2

I have a central air conditioner that worked briefly when recharged professionally, but the refrigerant all leaked out within about a month, so there's a pretty substantial leak somewhere. It's a "York" branded system of unknown age.

A HVAC company come out and diagnose the system, they could not find the leak and just used "stop leak". Needless to say, one month and $1100 later, the system is dead again.

I have worked on automotive air conditioners. Normally to find a leak I would charge the system with refrigerant and dye, then either use a refrigerant sniffer or UV light to find the leak.

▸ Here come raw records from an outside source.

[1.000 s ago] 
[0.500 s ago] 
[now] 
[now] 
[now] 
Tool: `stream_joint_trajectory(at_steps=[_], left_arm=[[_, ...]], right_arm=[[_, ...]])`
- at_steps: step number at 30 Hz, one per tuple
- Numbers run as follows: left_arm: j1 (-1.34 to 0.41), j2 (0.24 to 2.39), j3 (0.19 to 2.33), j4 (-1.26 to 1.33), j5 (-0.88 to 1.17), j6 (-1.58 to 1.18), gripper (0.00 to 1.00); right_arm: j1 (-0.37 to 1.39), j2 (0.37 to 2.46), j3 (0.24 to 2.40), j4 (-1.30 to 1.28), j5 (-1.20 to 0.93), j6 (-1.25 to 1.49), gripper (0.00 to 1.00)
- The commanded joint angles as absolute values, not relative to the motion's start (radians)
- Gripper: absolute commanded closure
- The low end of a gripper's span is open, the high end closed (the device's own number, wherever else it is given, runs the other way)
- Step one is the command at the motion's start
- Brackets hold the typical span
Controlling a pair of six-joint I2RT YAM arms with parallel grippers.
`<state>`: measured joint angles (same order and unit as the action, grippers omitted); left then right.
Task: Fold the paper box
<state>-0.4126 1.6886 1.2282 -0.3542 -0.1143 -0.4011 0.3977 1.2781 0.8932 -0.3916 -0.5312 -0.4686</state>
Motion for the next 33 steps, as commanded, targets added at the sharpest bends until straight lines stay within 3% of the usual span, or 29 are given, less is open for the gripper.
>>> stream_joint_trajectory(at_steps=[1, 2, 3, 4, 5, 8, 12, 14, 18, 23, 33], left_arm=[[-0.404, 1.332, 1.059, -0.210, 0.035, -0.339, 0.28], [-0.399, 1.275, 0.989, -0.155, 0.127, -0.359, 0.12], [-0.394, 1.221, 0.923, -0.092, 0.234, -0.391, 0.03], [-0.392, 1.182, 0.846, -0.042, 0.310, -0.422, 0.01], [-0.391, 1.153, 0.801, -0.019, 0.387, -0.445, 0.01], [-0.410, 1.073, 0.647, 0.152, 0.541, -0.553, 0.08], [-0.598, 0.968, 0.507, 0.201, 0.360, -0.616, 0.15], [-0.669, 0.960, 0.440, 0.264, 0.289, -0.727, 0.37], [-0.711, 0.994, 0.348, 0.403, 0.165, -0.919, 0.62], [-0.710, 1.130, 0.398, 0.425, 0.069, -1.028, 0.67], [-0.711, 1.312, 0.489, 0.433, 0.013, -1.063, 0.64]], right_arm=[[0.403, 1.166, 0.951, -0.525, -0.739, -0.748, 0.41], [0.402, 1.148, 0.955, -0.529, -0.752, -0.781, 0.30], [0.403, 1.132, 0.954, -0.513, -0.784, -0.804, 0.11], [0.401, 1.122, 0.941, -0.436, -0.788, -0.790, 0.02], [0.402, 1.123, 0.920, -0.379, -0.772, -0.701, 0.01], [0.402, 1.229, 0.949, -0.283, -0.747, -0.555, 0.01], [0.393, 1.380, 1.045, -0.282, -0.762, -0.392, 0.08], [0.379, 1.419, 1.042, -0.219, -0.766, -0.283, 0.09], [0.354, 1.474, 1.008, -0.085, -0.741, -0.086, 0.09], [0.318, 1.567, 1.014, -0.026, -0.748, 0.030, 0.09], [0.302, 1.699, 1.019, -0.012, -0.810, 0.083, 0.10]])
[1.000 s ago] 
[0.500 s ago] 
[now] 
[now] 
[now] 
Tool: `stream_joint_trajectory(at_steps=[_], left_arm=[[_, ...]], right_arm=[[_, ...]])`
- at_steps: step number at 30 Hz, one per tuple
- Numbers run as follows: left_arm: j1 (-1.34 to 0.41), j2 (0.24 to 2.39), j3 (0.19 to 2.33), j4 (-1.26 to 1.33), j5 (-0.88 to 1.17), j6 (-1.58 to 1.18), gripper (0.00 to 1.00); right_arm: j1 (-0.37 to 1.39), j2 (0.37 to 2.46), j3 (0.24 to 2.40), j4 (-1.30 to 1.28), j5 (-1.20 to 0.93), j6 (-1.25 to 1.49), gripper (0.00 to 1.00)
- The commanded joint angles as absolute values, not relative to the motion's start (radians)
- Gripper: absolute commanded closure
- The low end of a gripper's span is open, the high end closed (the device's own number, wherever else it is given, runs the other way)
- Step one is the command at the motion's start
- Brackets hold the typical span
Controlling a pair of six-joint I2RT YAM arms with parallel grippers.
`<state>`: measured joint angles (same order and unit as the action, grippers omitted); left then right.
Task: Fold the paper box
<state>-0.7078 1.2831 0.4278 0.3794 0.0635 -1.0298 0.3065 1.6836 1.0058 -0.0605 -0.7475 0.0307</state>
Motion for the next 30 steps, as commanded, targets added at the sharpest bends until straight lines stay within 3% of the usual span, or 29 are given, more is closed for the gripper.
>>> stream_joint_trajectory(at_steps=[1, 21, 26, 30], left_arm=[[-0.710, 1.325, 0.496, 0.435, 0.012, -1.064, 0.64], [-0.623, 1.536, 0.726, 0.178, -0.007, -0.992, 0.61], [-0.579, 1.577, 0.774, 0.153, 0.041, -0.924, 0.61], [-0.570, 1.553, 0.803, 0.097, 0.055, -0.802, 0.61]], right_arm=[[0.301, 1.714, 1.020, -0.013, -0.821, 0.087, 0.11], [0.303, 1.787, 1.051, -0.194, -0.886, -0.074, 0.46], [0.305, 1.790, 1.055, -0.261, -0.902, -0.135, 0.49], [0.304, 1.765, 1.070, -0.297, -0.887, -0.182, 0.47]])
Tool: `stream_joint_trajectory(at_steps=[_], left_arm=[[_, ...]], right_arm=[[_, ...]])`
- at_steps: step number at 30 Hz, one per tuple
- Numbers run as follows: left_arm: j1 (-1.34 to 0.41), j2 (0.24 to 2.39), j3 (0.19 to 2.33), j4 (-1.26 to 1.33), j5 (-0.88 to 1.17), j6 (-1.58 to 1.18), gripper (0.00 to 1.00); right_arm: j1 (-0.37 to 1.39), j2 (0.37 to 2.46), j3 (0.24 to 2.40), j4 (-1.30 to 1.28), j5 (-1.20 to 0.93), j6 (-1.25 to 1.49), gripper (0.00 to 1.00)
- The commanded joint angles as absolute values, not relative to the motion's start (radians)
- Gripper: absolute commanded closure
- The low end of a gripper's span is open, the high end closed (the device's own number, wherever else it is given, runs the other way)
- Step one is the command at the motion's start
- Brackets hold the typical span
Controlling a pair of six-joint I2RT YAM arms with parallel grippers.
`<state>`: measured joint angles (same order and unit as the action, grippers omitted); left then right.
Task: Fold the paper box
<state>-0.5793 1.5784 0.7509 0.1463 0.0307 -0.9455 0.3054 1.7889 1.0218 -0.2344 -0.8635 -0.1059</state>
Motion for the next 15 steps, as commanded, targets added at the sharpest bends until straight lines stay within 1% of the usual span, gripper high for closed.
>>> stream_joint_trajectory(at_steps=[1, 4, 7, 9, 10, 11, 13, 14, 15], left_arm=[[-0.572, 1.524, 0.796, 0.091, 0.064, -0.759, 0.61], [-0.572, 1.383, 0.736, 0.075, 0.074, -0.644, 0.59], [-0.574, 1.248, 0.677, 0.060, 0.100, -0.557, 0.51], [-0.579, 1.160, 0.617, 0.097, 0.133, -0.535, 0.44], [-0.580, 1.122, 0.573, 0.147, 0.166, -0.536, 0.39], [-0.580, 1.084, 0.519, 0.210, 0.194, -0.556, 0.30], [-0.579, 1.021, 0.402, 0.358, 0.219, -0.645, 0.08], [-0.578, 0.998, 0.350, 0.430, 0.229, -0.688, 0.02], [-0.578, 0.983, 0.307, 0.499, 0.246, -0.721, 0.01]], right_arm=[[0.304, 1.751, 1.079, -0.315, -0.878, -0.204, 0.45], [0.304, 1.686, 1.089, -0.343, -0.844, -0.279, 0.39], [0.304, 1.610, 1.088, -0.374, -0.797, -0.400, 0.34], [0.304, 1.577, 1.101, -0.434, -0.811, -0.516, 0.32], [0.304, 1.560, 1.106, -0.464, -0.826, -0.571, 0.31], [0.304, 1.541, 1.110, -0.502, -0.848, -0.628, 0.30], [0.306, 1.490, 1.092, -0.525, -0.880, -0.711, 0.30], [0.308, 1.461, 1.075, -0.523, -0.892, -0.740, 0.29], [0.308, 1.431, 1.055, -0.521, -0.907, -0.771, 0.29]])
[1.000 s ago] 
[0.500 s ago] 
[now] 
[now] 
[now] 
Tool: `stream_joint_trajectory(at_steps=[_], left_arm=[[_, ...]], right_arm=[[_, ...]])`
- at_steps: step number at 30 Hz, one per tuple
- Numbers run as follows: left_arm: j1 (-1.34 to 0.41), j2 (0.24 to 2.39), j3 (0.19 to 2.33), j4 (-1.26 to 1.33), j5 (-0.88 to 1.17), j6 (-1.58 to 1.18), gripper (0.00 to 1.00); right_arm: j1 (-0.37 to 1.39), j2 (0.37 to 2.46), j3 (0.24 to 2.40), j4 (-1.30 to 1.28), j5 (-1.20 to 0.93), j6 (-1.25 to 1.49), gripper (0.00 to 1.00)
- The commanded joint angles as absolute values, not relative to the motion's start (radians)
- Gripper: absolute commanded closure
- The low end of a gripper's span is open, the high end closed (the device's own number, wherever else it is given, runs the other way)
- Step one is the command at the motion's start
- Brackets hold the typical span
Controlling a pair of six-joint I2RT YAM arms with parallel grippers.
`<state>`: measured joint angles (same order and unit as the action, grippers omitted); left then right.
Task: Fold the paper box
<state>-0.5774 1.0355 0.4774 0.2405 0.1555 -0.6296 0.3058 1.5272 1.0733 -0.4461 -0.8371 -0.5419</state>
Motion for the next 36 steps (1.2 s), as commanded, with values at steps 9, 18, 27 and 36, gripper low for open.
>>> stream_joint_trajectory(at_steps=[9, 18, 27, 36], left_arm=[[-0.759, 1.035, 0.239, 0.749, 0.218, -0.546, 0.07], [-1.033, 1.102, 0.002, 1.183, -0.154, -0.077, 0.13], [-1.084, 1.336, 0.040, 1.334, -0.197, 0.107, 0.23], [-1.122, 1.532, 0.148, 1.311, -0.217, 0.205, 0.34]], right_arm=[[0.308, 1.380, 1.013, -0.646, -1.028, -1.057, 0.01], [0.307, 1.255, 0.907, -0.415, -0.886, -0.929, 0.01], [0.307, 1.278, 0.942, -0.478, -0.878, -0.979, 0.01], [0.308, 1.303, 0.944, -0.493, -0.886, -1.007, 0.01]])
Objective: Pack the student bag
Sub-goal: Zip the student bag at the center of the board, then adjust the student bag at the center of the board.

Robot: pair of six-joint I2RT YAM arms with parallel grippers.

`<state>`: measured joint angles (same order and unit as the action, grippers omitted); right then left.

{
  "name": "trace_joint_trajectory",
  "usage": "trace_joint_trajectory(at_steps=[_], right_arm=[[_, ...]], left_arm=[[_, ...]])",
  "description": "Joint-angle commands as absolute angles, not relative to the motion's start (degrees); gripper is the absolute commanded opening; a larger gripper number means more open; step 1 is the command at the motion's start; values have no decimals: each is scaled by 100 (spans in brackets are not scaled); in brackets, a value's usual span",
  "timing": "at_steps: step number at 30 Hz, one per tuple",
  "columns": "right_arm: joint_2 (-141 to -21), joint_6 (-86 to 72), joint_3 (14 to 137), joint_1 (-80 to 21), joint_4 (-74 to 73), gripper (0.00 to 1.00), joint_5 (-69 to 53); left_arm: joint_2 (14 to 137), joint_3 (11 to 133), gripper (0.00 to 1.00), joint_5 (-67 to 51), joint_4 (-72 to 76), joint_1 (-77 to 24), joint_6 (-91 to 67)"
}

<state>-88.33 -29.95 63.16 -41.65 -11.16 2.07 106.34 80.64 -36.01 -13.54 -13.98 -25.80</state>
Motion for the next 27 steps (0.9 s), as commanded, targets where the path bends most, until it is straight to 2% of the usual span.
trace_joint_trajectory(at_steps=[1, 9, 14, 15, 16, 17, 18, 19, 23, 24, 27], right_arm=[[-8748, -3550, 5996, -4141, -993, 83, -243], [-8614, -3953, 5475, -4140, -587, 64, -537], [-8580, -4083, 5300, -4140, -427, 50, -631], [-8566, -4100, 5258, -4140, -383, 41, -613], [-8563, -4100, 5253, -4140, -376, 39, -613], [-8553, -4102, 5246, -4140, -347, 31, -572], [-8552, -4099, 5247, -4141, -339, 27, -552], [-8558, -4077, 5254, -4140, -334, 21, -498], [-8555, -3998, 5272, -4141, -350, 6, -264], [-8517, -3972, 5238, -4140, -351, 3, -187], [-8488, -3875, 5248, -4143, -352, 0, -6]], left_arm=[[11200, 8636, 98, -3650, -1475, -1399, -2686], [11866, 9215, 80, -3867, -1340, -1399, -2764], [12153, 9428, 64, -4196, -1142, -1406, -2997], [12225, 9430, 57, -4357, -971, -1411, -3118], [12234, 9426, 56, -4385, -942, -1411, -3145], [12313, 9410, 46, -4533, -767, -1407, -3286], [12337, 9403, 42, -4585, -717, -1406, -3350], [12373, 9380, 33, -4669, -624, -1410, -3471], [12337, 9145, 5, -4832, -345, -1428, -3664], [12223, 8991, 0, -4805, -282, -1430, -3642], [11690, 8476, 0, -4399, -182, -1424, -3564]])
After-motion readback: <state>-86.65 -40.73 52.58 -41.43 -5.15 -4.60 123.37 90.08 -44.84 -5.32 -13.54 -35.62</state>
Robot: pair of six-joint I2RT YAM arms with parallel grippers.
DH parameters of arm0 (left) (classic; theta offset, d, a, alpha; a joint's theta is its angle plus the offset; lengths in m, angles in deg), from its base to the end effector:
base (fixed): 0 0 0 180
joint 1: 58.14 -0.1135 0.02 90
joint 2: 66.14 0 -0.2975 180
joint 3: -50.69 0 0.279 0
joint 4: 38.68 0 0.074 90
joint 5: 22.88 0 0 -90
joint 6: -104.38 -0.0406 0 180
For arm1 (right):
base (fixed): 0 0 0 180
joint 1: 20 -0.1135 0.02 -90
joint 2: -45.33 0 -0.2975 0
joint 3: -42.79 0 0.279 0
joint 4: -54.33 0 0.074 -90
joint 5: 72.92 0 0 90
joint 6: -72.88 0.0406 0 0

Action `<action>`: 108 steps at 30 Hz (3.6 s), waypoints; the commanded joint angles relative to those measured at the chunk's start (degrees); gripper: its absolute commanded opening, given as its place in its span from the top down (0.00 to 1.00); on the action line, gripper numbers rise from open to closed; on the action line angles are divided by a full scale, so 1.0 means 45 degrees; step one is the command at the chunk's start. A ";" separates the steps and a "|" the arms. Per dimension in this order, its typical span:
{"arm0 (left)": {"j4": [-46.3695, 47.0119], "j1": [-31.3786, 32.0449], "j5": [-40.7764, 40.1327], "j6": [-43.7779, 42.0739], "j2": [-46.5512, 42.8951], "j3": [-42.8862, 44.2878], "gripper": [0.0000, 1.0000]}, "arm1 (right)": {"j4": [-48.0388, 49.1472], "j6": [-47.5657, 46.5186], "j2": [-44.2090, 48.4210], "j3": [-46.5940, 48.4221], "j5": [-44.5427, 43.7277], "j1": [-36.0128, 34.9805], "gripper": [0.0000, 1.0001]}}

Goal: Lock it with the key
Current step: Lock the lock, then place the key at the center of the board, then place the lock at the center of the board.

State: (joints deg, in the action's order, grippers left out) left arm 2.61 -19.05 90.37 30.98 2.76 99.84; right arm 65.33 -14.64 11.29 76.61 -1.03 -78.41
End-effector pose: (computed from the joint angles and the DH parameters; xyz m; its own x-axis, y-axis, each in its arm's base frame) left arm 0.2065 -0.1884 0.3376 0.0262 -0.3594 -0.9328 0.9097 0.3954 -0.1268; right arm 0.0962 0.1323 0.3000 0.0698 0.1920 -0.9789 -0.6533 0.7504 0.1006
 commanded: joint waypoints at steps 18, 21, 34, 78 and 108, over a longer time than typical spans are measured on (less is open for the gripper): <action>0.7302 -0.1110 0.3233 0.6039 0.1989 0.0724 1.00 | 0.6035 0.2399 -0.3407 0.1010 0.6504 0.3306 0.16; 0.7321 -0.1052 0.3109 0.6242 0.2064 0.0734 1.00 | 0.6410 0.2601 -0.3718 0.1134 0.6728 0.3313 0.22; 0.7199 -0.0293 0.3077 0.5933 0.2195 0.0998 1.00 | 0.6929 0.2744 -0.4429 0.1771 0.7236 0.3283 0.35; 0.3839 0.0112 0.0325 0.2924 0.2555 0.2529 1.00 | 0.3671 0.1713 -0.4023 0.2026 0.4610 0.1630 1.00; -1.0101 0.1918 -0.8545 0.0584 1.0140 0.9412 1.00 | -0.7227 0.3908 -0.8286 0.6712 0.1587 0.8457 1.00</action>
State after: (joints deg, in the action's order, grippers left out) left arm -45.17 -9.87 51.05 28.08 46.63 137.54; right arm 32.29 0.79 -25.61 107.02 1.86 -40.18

However, I understand that R-410A requires a license so I can't just buy some and shoot some in there, so I was considering using compressed air from a portable air compressor, then soap solution.

Is this a bad idea or what would be a better way to diagnose the system?

Edit/Add: A small 20-lb tank of nitrogen would be about $200 filled around here. Is there some other reason not to use shop air besides moisture? I have inline water separators and desiccants I can use with the compressor. The system is already full of air since it has a leak.

Also will the dye show anything if the system is just statically pressurized? Will it just settle to a low point in the system unless the system is turned on?

8
  • 6
    I think nitrogen plus dye will be better. I think moisture is not good for those systems and compressed air usually does have some moisture.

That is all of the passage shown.